→ **PROVIDED RECORDS**:
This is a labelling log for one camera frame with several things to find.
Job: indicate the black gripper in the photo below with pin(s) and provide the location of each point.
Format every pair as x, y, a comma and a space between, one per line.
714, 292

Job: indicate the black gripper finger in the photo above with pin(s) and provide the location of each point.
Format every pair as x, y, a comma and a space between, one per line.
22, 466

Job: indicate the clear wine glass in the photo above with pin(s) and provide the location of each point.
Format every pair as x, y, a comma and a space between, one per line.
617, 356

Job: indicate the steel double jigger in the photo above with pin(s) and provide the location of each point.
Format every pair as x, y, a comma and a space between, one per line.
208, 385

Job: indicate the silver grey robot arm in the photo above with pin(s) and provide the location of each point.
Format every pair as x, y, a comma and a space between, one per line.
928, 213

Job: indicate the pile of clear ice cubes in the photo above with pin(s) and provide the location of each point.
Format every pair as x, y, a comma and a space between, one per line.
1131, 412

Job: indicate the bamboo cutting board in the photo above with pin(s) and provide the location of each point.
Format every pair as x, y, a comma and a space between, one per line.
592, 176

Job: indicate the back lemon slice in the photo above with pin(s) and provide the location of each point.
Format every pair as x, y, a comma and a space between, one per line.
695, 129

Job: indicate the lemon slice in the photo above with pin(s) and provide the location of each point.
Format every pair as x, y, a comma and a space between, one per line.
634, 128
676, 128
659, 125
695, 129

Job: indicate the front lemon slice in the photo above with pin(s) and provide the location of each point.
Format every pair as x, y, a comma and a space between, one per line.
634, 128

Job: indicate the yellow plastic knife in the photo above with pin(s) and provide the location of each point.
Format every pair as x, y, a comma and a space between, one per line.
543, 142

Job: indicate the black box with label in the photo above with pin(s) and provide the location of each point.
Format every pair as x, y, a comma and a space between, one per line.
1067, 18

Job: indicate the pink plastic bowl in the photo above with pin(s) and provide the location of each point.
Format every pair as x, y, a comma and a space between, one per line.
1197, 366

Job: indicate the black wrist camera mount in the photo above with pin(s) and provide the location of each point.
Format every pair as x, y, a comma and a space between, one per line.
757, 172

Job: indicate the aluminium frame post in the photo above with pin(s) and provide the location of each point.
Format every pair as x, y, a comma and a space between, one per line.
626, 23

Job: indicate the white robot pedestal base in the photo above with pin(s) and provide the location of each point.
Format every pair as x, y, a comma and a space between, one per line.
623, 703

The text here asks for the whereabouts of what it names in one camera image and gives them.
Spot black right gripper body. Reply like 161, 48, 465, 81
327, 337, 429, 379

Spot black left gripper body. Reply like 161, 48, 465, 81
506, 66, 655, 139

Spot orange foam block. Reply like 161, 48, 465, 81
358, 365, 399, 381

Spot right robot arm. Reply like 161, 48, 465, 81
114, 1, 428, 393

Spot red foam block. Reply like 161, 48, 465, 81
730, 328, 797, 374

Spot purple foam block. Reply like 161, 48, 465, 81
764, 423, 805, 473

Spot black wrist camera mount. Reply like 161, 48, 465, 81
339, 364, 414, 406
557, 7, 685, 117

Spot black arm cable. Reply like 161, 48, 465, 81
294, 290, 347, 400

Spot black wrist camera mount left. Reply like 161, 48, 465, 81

→ **TASK PROMPT**:
Go through the listing above and copy each line that contains "plastic".

→ **FINAL ANSWER**:
Job: indicate the yellow plastic knife in the photo above with pin(s) and provide the location of each point.
Job: indicate the pink plastic bowl in the photo above with pin(s) and provide the location of each point.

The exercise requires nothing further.